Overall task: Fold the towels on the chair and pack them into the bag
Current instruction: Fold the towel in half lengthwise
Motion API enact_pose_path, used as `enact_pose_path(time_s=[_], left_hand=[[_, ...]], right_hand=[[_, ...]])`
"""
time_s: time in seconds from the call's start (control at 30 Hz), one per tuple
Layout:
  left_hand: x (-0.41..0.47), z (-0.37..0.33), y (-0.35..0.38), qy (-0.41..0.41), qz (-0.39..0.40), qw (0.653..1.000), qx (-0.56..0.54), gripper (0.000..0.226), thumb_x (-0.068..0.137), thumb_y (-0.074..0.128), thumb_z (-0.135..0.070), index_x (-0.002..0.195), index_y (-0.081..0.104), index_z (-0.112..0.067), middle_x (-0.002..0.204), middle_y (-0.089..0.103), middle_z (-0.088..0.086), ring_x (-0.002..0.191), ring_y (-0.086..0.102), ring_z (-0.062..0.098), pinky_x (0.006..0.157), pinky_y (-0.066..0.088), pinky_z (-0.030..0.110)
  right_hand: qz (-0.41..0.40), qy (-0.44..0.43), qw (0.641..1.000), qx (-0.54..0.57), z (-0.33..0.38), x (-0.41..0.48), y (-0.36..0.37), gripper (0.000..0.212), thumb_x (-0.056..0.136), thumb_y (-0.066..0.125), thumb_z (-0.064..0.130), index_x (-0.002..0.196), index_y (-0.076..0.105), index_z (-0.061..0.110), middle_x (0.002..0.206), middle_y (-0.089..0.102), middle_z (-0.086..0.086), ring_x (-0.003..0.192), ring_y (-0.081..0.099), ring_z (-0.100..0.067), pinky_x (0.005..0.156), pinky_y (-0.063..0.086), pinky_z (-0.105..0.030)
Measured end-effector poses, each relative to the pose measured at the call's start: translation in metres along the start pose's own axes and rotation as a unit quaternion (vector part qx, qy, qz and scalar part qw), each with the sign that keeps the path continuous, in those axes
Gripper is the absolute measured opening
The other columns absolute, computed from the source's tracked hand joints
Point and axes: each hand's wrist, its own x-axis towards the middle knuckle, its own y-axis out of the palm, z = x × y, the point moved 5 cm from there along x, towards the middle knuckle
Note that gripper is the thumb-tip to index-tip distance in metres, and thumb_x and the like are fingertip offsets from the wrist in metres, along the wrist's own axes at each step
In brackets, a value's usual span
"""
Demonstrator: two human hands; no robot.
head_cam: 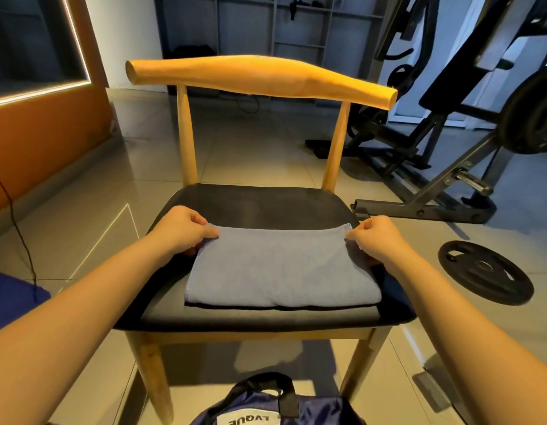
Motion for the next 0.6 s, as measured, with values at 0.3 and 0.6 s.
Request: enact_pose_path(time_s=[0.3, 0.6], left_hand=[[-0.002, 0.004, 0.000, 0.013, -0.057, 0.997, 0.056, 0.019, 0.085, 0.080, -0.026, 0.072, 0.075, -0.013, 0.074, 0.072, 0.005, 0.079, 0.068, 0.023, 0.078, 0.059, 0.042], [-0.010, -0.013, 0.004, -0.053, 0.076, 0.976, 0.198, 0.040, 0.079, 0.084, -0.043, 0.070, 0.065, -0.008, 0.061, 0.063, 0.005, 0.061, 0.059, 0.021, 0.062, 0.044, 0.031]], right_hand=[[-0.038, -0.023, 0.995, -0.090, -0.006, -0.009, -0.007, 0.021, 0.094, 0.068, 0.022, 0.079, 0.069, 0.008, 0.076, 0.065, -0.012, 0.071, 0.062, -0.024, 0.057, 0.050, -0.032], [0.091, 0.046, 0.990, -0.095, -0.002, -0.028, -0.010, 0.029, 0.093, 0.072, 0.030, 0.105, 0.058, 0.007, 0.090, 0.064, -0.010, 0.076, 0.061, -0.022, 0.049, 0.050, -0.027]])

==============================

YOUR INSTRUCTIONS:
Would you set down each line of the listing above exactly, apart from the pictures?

ANSWER FOR THIS EXERCISE:
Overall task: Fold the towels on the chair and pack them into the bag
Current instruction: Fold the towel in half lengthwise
Motion API enact_pose_path, used as `enact_pose_path(time_s=[_], left_hand=[[_, ...]], right_hand=[[_, ...]])`
"""
time_s: time in seconds from the call's start (control at 30 Hz), one per tuple
Layout:
  left_hand: x (-0.41..0.47), z (-0.37..0.33), y (-0.35..0.38), qy (-0.41..0.41), qz (-0.39..0.40), qw (0.653..1.000), qx (-0.56..0.54), gripper (0.000..0.226), thumb_x (-0.068..0.137), thumb_y (-0.074..0.128), thumb_z (-0.135..0.070), index_x (-0.002..0.195), index_y (-0.081..0.104), index_z (-0.112..0.067), middle_x (-0.002..0.204), middle_y (-0.089..0.103), middle_z (-0.088..0.086), ring_x (-0.002..0.191), ring_y (-0.086..0.102), ring_z (-0.062..0.098), pinky_x (0.006..0.157), pinky_y (-0.066..0.088), pinky_z (-0.030..0.110)
  right_hand: qz (-0.41..0.40), qy (-0.44..0.43), qw (0.641..1.000), qx (-0.54..0.57), z (-0.33..0.38), x (-0.41..0.48), y (-0.36..0.37), gripper (0.000..0.212), thumb_x (-0.056..0.136), thumb_y (-0.066..0.125), thumb_z (-0.064..0.130), index_x (-0.002..0.196), index_y (-0.076..0.105), index_z (-0.061..0.110), middle_x (0.002..0.206), middle_y (-0.089..0.102), middle_z (-0.086..0.086), ring_x (-0.003..0.192), ring_y (-0.081..0.099), ring_z (-0.100..0.067), pinky_x (0.005..0.156), pinky_y (-0.063..0.086), pinky_z (-0.105..0.030)
Measured end-effector poses, each relative to the pose measured at the call's start: translation in metres along the start pose's own axes and rotation as a unit quaternion (vector part qx, qy, qz and scalar part qw), each with the sign that keeps the path continuous, in those axes
Gripper is the absolute measured opening
The other columns absolute, computed from the source's tracked hand joints
Point and axes: each hand's wrist, its own x-axis towards the middle knuckle, its own y-axis out of the palm, z = x × y, the point moved 5 cm from there along x, towards the middle knuckle
Note that gripper is the thumb-tip to index-tip distance in metres, and thumb_x and the like are fingertip offsets from the wrist in metres, along the wrist's own axes at each step
In brackets, a value's usual span
"""
Demonstrator: two human hands; no robot.
head_cam: 
Motion for the next 0.6 s, as measured, with values at 0.3 and 0.6 s.
Request: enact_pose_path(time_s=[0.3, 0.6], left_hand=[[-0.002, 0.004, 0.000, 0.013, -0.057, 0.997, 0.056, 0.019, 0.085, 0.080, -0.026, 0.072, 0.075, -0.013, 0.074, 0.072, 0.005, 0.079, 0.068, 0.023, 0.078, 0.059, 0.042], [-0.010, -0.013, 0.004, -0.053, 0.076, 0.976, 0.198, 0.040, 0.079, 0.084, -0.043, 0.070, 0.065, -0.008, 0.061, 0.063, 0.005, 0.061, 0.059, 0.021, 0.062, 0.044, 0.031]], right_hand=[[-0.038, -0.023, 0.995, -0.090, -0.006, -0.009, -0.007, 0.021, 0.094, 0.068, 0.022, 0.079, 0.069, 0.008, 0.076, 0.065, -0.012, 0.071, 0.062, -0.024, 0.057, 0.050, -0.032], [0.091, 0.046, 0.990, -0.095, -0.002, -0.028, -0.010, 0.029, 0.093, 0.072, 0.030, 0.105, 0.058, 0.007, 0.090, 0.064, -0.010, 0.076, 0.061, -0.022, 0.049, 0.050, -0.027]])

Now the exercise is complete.